» **What you should do**: Nothing should be left out. Transcribe the entries exactly as written.

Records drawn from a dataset
_____
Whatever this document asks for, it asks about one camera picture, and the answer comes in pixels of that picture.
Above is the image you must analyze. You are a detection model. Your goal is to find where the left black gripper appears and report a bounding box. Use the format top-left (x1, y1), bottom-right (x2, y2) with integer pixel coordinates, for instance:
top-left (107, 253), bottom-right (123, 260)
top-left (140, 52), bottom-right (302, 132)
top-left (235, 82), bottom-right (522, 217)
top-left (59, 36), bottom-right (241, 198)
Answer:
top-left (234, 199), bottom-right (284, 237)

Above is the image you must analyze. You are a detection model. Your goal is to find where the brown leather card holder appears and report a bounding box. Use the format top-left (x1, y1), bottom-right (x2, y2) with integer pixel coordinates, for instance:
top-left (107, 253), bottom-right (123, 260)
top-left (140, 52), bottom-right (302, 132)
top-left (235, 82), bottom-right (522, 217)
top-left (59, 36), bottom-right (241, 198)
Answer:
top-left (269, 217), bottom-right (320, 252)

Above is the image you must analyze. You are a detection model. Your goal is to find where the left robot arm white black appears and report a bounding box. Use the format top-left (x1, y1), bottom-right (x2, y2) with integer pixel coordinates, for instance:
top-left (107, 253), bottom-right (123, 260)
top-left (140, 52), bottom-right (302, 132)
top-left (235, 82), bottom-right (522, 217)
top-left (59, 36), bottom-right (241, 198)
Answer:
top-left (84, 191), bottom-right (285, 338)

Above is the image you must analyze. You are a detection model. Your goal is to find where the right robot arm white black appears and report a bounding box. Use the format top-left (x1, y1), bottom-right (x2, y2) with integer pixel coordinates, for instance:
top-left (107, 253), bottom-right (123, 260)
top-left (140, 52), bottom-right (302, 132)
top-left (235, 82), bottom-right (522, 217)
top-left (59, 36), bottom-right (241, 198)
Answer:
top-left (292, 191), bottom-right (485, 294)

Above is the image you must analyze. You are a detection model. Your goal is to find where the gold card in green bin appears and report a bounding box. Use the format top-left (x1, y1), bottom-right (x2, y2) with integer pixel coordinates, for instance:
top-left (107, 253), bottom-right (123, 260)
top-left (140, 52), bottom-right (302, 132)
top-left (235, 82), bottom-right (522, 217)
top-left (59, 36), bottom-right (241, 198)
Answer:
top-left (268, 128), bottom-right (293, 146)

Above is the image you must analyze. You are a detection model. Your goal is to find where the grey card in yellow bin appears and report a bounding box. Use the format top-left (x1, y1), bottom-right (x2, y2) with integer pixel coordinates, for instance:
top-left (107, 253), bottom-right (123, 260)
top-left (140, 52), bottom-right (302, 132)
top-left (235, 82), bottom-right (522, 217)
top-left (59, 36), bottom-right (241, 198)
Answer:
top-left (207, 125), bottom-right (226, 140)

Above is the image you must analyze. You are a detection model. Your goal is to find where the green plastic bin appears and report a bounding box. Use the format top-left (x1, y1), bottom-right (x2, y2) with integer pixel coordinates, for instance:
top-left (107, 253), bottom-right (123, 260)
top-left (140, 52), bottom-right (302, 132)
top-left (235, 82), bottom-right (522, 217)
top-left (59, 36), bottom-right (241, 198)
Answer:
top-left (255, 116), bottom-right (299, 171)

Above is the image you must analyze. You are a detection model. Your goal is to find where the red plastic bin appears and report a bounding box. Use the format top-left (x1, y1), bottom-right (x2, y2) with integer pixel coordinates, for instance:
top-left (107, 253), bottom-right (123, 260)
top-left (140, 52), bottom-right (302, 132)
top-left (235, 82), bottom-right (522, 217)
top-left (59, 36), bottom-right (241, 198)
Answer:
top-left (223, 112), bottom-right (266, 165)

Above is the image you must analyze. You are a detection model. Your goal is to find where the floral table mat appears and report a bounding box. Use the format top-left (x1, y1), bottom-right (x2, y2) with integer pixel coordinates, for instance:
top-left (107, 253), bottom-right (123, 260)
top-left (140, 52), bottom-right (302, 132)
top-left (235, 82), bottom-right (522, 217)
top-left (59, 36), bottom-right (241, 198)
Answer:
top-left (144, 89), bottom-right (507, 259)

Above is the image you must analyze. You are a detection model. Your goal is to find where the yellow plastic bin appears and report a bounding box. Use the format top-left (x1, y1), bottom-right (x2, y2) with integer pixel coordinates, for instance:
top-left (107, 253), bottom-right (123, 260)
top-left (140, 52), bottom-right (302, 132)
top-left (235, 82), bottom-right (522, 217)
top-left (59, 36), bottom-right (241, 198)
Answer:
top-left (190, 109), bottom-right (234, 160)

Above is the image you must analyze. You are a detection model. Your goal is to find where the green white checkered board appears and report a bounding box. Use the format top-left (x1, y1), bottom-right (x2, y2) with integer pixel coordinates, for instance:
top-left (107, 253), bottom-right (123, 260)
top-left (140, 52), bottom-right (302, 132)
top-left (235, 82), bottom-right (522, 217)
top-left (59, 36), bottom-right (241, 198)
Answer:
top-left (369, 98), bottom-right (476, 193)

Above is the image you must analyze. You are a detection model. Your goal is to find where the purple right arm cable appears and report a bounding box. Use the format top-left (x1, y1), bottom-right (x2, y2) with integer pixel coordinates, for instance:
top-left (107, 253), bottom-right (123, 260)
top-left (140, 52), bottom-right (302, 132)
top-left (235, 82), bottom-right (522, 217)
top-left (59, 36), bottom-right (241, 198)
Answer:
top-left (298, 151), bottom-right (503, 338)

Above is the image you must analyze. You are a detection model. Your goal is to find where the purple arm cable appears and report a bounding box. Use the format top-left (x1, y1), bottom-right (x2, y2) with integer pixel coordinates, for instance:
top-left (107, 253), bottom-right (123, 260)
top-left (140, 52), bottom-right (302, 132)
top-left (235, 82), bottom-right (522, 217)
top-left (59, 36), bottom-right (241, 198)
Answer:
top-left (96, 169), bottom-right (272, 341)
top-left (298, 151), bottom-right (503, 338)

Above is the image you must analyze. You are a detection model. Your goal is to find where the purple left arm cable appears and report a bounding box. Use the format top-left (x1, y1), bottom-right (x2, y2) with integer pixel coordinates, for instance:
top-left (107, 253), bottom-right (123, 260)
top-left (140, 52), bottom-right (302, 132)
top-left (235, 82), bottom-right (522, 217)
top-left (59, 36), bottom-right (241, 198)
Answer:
_____
» **Output for this task**:
Whatever this document asks for, it asks about one camera picture, and the answer comes in pixels of that picture.
Above is the image you must analyze. You are a detection model. Your goal is to find where the left black gripper appears and report a bounding box. Use the format top-left (x1, y1), bottom-right (x2, y2) with integer pixel coordinates, for instance:
top-left (107, 253), bottom-right (123, 260)
top-left (140, 52), bottom-right (302, 132)
top-left (235, 82), bottom-right (522, 217)
top-left (59, 36), bottom-right (241, 198)
Answer:
top-left (234, 199), bottom-right (284, 237)

Above is the image you must analyze. You are a detection model. Your goal is to find where the brown leather card holder appears and report a bounding box. Use the format top-left (x1, y1), bottom-right (x2, y2) with integer pixel coordinates, for instance:
top-left (107, 253), bottom-right (123, 260)
top-left (140, 52), bottom-right (302, 132)
top-left (235, 82), bottom-right (522, 217)
top-left (59, 36), bottom-right (241, 198)
Answer:
top-left (269, 217), bottom-right (320, 252)

Above is the image you must analyze. You are a detection model. Your goal is to find where the left robot arm white black appears and report a bounding box. Use the format top-left (x1, y1), bottom-right (x2, y2) with integer pixel coordinates, for instance:
top-left (107, 253), bottom-right (123, 260)
top-left (140, 52), bottom-right (302, 132)
top-left (235, 82), bottom-right (522, 217)
top-left (59, 36), bottom-right (241, 198)
Answer:
top-left (84, 191), bottom-right (285, 338)

Above is the image you must analyze. You are a detection model. Your goal is to find where the right robot arm white black appears and report a bounding box. Use the format top-left (x1, y1), bottom-right (x2, y2) with integer pixel coordinates, for instance:
top-left (107, 253), bottom-right (123, 260)
top-left (140, 52), bottom-right (302, 132)
top-left (235, 82), bottom-right (522, 217)
top-left (59, 36), bottom-right (241, 198)
Answer:
top-left (292, 191), bottom-right (485, 294)

Above is the image you must analyze. You are a detection model. Your goal is to find where the gold card in green bin appears and report a bounding box. Use the format top-left (x1, y1), bottom-right (x2, y2) with integer pixel coordinates, for instance:
top-left (107, 253), bottom-right (123, 260)
top-left (140, 52), bottom-right (302, 132)
top-left (235, 82), bottom-right (522, 217)
top-left (59, 36), bottom-right (241, 198)
Answer:
top-left (268, 128), bottom-right (293, 146)

Above is the image you must analyze. You are a detection model. Your goal is to find where the grey card in yellow bin appears and report a bounding box. Use the format top-left (x1, y1), bottom-right (x2, y2) with integer pixel coordinates, for instance:
top-left (107, 253), bottom-right (123, 260)
top-left (140, 52), bottom-right (302, 132)
top-left (235, 82), bottom-right (522, 217)
top-left (59, 36), bottom-right (241, 198)
Answer:
top-left (207, 125), bottom-right (226, 140)

Above is the image you must analyze. You are a detection model. Your goal is to find where the green plastic bin appears and report a bounding box. Use the format top-left (x1, y1), bottom-right (x2, y2) with integer pixel coordinates, for instance:
top-left (107, 253), bottom-right (123, 260)
top-left (140, 52), bottom-right (302, 132)
top-left (235, 82), bottom-right (522, 217)
top-left (59, 36), bottom-right (241, 198)
Answer:
top-left (255, 116), bottom-right (299, 171)

Above is the image you must analyze. You are a detection model. Your goal is to find where the red plastic bin appears and report a bounding box. Use the format top-left (x1, y1), bottom-right (x2, y2) with integer pixel coordinates, for instance:
top-left (107, 253), bottom-right (123, 260)
top-left (140, 52), bottom-right (302, 132)
top-left (235, 82), bottom-right (522, 217)
top-left (59, 36), bottom-right (241, 198)
Answer:
top-left (223, 112), bottom-right (266, 165)

Above is the image you must analyze. You are a detection model. Your goal is to find where the floral table mat appears and report a bounding box. Use the format top-left (x1, y1), bottom-right (x2, y2) with integer pixel coordinates, for instance:
top-left (107, 253), bottom-right (123, 260)
top-left (140, 52), bottom-right (302, 132)
top-left (235, 82), bottom-right (522, 217)
top-left (59, 36), bottom-right (241, 198)
Answer:
top-left (144, 89), bottom-right (507, 259)

Above is the image you must analyze. You are a detection model. Your goal is to find where the yellow plastic bin appears and report a bounding box. Use the format top-left (x1, y1), bottom-right (x2, y2) with integer pixel coordinates, for instance:
top-left (107, 253), bottom-right (123, 260)
top-left (140, 52), bottom-right (302, 132)
top-left (235, 82), bottom-right (522, 217)
top-left (59, 36), bottom-right (241, 198)
Answer:
top-left (190, 109), bottom-right (234, 160)

Above is the image you must analyze. You are a detection model. Your goal is to find where the green white checkered board appears and report a bounding box. Use the format top-left (x1, y1), bottom-right (x2, y2) with integer pixel coordinates, for instance:
top-left (107, 253), bottom-right (123, 260)
top-left (140, 52), bottom-right (302, 132)
top-left (235, 82), bottom-right (522, 217)
top-left (59, 36), bottom-right (241, 198)
Answer:
top-left (369, 98), bottom-right (476, 193)

Above is the image you must analyze. You are a detection model. Your goal is to find where the purple right arm cable appears and report a bounding box. Use the format top-left (x1, y1), bottom-right (x2, y2) with integer pixel coordinates, for instance:
top-left (107, 253), bottom-right (123, 260)
top-left (140, 52), bottom-right (302, 132)
top-left (235, 82), bottom-right (522, 217)
top-left (59, 36), bottom-right (241, 198)
Answer:
top-left (298, 151), bottom-right (503, 338)

Above is the image you must analyze. You are a detection model. Your goal is to find where the purple arm cable appears and report a bounding box. Use the format top-left (x1, y1), bottom-right (x2, y2) with integer pixel coordinates, for instance:
top-left (107, 253), bottom-right (123, 260)
top-left (140, 52), bottom-right (302, 132)
top-left (235, 82), bottom-right (522, 217)
top-left (59, 36), bottom-right (241, 198)
Answer:
top-left (96, 169), bottom-right (272, 341)
top-left (298, 151), bottom-right (503, 338)

Above is the image you must analyze. You are a detection model. Your goal is to find where the purple left arm cable appears and report a bounding box. Use the format top-left (x1, y1), bottom-right (x2, y2) with integer pixel coordinates, for instance:
top-left (107, 253), bottom-right (123, 260)
top-left (140, 52), bottom-right (302, 132)
top-left (235, 82), bottom-right (522, 217)
top-left (59, 36), bottom-right (241, 198)
Answer:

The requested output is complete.